Tableau 2020.3 New Feature Highlights

Data

Tableau 2020.3 New Feature Highlights

Since Tableau released 2020.3 on the 11th of August, it is high time to highlight some of the new or improved features. In this blog, I’ll highlight the following:

  • Improvements to the New Data Model
  • Improvements to set controls, both introduced in 2020.2
  • The IN operator
  • Predictive modeling

New Data Model – Join Calculations

Tableau introduced the New Data Model in 2020.2, adding new capabilities and flexibility when dealing with data sources through the introduction of relationships. When using relationships instead of joins, you prevent duplication of data and improve performance by context-aware queries. You can read all about the New Data Model in this blog from my colleague Eugenia Kis.

However, there is one little thing that made relationships tricky to use: no calculations allowed on setting the relationship. A quite common situation where you need multiple tables is when you work with actuals and targets.
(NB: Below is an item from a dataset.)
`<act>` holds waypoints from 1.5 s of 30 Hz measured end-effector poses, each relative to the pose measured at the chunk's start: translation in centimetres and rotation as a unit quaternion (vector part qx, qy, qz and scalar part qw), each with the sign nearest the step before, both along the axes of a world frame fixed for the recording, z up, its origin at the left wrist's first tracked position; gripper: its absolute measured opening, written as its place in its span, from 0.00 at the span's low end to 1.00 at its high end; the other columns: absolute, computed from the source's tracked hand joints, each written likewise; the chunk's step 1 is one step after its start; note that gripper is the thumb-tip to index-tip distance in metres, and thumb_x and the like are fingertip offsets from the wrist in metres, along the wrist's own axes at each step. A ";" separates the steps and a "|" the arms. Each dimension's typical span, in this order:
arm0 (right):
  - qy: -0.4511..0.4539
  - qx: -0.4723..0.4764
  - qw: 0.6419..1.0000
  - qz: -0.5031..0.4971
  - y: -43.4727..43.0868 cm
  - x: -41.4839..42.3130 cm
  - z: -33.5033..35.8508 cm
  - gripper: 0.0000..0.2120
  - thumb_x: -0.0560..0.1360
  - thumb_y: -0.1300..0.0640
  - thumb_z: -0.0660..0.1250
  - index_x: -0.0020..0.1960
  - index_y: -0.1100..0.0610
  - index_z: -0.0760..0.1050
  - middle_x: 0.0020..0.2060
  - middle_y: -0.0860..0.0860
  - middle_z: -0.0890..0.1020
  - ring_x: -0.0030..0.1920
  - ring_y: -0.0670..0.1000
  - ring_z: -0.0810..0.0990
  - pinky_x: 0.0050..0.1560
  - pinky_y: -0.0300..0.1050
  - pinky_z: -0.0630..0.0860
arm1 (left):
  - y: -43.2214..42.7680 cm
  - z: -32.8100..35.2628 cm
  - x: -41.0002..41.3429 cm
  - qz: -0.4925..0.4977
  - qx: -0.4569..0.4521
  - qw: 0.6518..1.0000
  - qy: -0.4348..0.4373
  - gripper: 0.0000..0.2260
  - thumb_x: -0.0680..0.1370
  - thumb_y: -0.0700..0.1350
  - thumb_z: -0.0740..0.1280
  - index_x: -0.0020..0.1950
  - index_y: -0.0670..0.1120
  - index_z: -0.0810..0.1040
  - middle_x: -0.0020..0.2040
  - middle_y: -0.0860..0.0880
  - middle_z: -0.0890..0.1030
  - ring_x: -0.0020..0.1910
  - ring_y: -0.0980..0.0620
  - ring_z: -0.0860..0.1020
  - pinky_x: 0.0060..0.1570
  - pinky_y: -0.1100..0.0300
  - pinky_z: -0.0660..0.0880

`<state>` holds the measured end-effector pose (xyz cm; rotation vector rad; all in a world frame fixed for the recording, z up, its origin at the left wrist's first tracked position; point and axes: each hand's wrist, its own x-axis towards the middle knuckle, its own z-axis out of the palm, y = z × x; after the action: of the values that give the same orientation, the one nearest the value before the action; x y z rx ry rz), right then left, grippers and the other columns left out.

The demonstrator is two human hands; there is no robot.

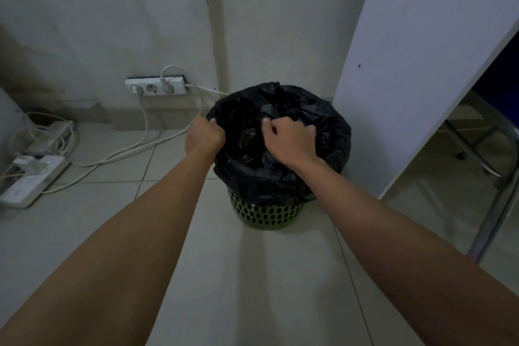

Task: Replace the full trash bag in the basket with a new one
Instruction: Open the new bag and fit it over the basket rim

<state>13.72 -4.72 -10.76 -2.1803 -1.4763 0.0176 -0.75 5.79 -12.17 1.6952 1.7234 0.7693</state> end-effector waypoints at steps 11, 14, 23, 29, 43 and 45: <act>0.345 0.142 0.832 -0.410 -4.0 4.3 -2.0 0.31 0.77 0.41 0.57 0.76 0.56 0.59 0.75 0.60 0.63 0.71 0.64 0.66 0.71 0.63 0.63 | -4.7 -2.3 -1.9 0.087 -0.339 0.901 -0.256 0.45 0.68 0.79 0.47 0.74 0.51 0.69 0.68 0.43 0.76 0.60 0.36 0.77 0.50 0.39 0.77; 0.610 0.124 0.704 -0.340 -3.9 4.7 -2.8 0.47 0.68 0.25 0.51 0.78 0.53 0.61 0.72 0.57 0.71 0.65 0.64 0.74 0.66 0.64 0.72 | -5.4 -1.5 -1.2 0.078 -0.333 0.885 -0.315 0.39 0.75 0.75 0.46 0.70 0.49 0.74 0.61 0.43 0.80 0.54 0.39 0.80 0.45 0.46 0.79; 0.635 0.211 0.684 -0.290 -4.2 3.1 -2.6 0.32 0.79 0.36 0.49 0.74 0.56 0.64 0.63 0.52 0.74 0.58 0.58 0.76 0.62 0.55 0.74 | -5.4 -1.1 0.5 0.136 -0.191 0.876 -0.422 0.28 0.83 0.62 0.50 0.72 0.43 0.68 0.69 0.42 0.75 0.64 0.39 0.77 0.64 0.41 0.75; 0.563 0.260 0.706 -0.342 -6.6 -1.4 -3.5 0.18 0.85 0.54 0.55 0.72 0.61 0.61 0.69 0.58 0.72 0.58 0.57 0.76 0.49 0.40 0.69 | -9.1 -3.4 1.1 0.139 -0.147 0.871 -0.447 0.06 0.84 0.48 0.56 0.60 0.49 0.67 0.57 0.48 0.74 0.57 0.45 0.76 0.62 0.44 0.77; 0.668 0.340 0.599 -0.282 -8.3 -7.5 -5.5 0.13 0.77 0.59 0.72 0.55 0.52 0.69 0.61 0.55 0.76 0.57 0.52 0.81 0.57 0.47 0.82 | -12.9 -6.0 1.4 0.053 -0.231 0.732 -0.639 0.17 0.80 0.41 0.68 0.68 0.40 0.73 0.61 0.41 0.82 0.58 0.44 0.82 0.57 0.51 0.80; 0.624 0.345 0.644 -0.278 -8.8 -7.5 -5.5 0.11 0.77 0.61 0.71 0.56 0.55 0.72 0.59 0.54 0.77 0.60 0.51 0.79 0.55 0.37 0.80 | -13.4 -6.0 1.2 0.011 -0.223 0.774 -0.593 0.09 0.80 0.36 0.68 0.60 0.40 0.76 0.51 0.44 0.84 0.48 0.48 0.82 0.47 0.56 0.79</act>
<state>6.20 -13.51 -16.26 -1.2448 0.0604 0.5356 0.44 -7.62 -18.18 0.5423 0.8656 1.0047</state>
However, you are dealing with different levels of aggregation. Your actuals are on a transactional level, whilst you have a yearly target.

With joining (and blending), you can distill the date elements from your actuals to join (or blend) on year, but since the actuals are on a much lower level of aggregation, a lot of duplication happens in your target data. This means lower performance and the need for LODs to prevent duplications of your target data.
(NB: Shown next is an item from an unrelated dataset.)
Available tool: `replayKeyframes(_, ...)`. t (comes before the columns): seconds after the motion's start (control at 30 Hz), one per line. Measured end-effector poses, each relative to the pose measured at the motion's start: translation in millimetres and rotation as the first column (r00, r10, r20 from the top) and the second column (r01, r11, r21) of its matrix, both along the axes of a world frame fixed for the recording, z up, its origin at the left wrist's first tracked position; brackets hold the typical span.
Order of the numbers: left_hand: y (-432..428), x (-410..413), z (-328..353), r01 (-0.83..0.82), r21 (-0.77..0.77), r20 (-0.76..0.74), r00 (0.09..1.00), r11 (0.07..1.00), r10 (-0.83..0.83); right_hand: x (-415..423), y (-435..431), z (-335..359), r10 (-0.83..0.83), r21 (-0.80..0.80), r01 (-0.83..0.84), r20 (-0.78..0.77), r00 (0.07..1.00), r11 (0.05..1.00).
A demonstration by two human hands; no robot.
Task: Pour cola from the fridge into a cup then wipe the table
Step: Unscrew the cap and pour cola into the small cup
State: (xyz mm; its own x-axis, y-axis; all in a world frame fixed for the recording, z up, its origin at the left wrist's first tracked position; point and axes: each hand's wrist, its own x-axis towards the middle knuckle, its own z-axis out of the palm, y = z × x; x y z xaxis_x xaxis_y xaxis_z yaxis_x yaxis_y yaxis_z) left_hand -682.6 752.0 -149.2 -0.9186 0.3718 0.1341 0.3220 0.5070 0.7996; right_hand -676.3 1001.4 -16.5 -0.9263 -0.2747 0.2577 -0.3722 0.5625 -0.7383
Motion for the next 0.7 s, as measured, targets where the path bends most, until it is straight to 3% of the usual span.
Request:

Enter Tableau 2020.3 and relationship calculations. Now, you can simply distill your year from the data in actuals to build a relationship with your target data:

IN Operator

Tableau has (finally) introduced an IN operator for comparing values in calculations. If you are familiar with the SQL IN operator, you know what I am talking about. The IN operator has been a popular idea in the Tableau Community, with the most prevalent IN operator idea being eight years old and having nearly 8000 points, making it the 12th most popular idea.

In most situations in Tableau, you can use groups and sets to produce the same result as an IN operator in a calculation, but if things get a bit more complex and you want to reference multiple fields with multiple operands/values and nested calculations, the IN operator can be very useful. It will prevent you from having to create dozens of groups and sets and allow you to put everything in one (big) calculation:

Set Controls

Tableau also introduced set controls in 2020.2, which allowed users to have more flexibility in comparisons in their visualisations and analysis. Set controls can be used in a similar fashion as quick filters, but your data is only added in or taken out of a set, not actually filtered. You can read all about set controls in this blog from my colleague Matt Whiteley.

In 2020.3, you have even more flexibility you can add or remove in the set controls. A context filter can now be applied to filter a set by simply right-clicking on the set controls and clicking All Values in Context:

Predictive Modeling Features

Now for something powerful and cool—Tableau has added predictive modeling features! I am not going to pretend that I am an expert in this area, but I will highlight them briefly and give my understanding of these new features.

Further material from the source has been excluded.